OOh .. or that the rain bounces off buildings, or that when you drop a tin can it makes a metal noise ..


----------



## MagsyPies (Feb 27, 2015)

So many little details... O.O


----------



## Nimega (Feb 27, 2015)

Yeah, it's amazing how such a "simple" game as ACNL has so many little secrets!


----------



## Snowfell (Feb 27, 2015)

If you have Isabelle or Tom Nook with you when you run around and shake trees bees won't fall out of the trees, so you can get all the bells/furniture without getting stung.


----------



## Tap Dancer (Feb 27, 2015)

NightWings said:


> I'm pretty sure my grass pattern changed from triangles to circles with the snow.



Yes, the snow pattern is different from your grass. My grass is square and my snow is circle. What I was saying is that my grass pattern is completely different up top on Main Street. I thought it was interesting.


----------



## AppleBitterCrumble (Feb 27, 2015)

The sign on Kick's Shop will make a creaking sound and swing back and forth >.<


----------



## X2k5a7y (Feb 27, 2015)

Oooooorrrr, did you know, that if there is a villager walking outside yourself, while your inside your house, you can hear them walking?...You can hear everything going on outside, from inside your house.


----------



## CupcakeFrappe (Feb 27, 2015)

If you live near an ocean/ waterfall cliff you can hear it in your house- usually the room closest to the water.
I live by both waterfall and beach so it gets really loud in my left room with no music~

- - - Post Merge - - -

Same thing goes for villager houses**


----------



## aleshapie (Feb 27, 2015)

Snowfell said:


> If you have Isabelle or Tom Nook with you when you run around and shake trees bees won't fall out of the trees, so you can get all the bells/furniture without getting stung.

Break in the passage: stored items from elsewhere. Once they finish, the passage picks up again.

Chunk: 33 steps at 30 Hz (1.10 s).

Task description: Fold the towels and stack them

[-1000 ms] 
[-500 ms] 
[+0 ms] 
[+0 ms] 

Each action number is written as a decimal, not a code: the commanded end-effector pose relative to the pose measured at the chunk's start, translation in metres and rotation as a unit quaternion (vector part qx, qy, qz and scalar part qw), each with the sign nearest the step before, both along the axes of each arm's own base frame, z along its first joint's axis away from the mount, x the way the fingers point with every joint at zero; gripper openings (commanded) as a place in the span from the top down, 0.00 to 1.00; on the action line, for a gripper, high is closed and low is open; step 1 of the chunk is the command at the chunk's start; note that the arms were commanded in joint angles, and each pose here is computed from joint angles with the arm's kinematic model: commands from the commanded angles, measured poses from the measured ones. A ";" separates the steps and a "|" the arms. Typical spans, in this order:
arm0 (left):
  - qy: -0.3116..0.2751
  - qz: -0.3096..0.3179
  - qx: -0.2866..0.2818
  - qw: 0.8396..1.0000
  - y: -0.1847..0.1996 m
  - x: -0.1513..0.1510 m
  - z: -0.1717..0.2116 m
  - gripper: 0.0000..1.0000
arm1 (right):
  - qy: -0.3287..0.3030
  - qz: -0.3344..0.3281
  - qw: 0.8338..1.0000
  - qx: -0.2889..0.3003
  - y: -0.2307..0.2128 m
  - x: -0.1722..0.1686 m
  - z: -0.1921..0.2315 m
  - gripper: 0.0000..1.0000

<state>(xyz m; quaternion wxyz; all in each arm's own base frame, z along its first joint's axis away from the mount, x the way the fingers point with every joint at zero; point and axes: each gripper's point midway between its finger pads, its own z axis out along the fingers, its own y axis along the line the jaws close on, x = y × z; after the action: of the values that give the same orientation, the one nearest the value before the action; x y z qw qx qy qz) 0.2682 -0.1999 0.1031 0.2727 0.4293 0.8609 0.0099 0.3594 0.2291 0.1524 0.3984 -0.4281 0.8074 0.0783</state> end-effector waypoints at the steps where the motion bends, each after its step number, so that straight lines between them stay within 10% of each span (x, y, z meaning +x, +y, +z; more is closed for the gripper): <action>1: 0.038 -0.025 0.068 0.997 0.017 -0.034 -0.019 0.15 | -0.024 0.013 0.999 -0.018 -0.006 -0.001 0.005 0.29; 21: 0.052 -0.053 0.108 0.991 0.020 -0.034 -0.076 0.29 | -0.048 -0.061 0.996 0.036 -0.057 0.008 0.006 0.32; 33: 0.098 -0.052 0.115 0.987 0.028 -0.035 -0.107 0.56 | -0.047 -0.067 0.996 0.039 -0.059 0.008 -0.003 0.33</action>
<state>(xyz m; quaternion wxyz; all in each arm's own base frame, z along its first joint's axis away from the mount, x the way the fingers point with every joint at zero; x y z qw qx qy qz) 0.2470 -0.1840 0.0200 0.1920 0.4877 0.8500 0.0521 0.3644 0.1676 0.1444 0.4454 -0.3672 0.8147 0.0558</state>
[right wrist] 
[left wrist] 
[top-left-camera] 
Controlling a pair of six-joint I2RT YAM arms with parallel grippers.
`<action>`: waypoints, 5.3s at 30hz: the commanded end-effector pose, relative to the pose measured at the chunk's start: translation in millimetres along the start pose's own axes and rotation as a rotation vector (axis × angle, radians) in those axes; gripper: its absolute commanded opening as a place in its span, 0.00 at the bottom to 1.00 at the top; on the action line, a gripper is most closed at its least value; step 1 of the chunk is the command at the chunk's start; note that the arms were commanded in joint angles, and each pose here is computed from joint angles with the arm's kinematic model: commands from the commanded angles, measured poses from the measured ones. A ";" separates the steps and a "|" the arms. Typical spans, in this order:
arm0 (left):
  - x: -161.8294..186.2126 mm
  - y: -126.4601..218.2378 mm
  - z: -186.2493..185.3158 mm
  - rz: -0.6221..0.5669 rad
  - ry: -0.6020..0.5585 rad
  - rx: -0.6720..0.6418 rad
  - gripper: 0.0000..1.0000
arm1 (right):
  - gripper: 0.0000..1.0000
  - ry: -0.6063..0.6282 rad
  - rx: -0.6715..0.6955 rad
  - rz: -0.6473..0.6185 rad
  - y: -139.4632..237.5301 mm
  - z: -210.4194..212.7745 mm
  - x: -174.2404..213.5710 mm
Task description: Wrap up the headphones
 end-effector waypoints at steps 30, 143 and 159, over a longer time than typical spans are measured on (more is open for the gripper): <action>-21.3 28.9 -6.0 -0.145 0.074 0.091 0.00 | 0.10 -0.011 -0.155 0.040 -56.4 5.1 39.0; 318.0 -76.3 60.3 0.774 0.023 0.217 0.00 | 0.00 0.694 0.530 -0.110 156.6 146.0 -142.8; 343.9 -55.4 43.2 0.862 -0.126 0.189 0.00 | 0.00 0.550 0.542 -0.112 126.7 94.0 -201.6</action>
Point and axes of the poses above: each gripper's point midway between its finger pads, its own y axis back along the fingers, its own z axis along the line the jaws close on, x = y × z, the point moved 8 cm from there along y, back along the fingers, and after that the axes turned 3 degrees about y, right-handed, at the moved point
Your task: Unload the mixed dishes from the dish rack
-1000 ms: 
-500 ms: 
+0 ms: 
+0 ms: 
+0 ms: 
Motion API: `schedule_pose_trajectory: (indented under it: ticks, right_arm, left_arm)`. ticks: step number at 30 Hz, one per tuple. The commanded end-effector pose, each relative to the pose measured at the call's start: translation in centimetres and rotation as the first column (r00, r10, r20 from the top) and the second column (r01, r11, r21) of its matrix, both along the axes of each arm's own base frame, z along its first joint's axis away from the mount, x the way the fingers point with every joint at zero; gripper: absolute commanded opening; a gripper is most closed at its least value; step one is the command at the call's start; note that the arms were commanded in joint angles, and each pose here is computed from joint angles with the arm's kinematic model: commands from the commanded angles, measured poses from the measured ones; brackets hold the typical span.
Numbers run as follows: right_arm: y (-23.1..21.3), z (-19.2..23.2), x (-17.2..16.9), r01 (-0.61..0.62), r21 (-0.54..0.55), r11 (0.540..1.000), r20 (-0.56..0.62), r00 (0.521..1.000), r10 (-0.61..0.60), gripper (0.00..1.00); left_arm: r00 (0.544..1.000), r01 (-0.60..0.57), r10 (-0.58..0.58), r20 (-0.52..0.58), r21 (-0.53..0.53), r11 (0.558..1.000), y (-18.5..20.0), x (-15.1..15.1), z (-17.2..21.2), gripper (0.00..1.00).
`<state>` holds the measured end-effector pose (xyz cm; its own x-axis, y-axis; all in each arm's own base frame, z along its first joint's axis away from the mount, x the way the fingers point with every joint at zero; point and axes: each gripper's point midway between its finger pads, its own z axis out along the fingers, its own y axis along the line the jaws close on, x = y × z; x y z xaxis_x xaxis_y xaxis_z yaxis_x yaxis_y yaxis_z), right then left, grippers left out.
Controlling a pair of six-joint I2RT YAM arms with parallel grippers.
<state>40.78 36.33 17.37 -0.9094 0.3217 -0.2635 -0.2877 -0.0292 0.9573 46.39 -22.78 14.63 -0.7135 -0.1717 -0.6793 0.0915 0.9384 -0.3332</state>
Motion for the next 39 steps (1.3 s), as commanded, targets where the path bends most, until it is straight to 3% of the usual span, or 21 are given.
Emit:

Just open your gates instead...no beeeeees!


----------



## TheSuhSpence (Feb 27, 2015)

AppleBitterCrumble said:


> At 6Am the game restarts everyday, so every though the date changes at 12Am there will be new fossils at 6am, new rock placement for the ores, ect.
> So if your playing before 6Am and then it turns 6Am you will see then snow melt after Isabelle gives a morning announcement.
> 
> - - - Post Merge - - -
> ...



Seeing every instance of snow melt right before my eyes? Added to my Animal Crossing bucket list.


----------



## Le Lenny (Feb 27, 2015)

I bet you didn't know you could get green roses


----------



## ellabella12345 (Feb 27, 2015)

Woah! I had no idea? and had no idea about Blathers eyes either.


----------



## Emmy (Feb 27, 2015)

I bet you didn't know... animals can fall asleep outside.


----------



## Karminny (Feb 27, 2015)

Emmy said:


> I bet you didn't know... animals can fall asleep outside.



I have pictures

I bet you didn't know that when you fall while holding a balloon, it goes away


----------



## Bulbadragon (Feb 27, 2015)

I bet you didn't know that if you trip while holding the sparkling cider, it breaks.


----------



## Tap Dancer (Feb 28, 2015)

aleshapie said:


> Just open your gates instead...no beeeeees!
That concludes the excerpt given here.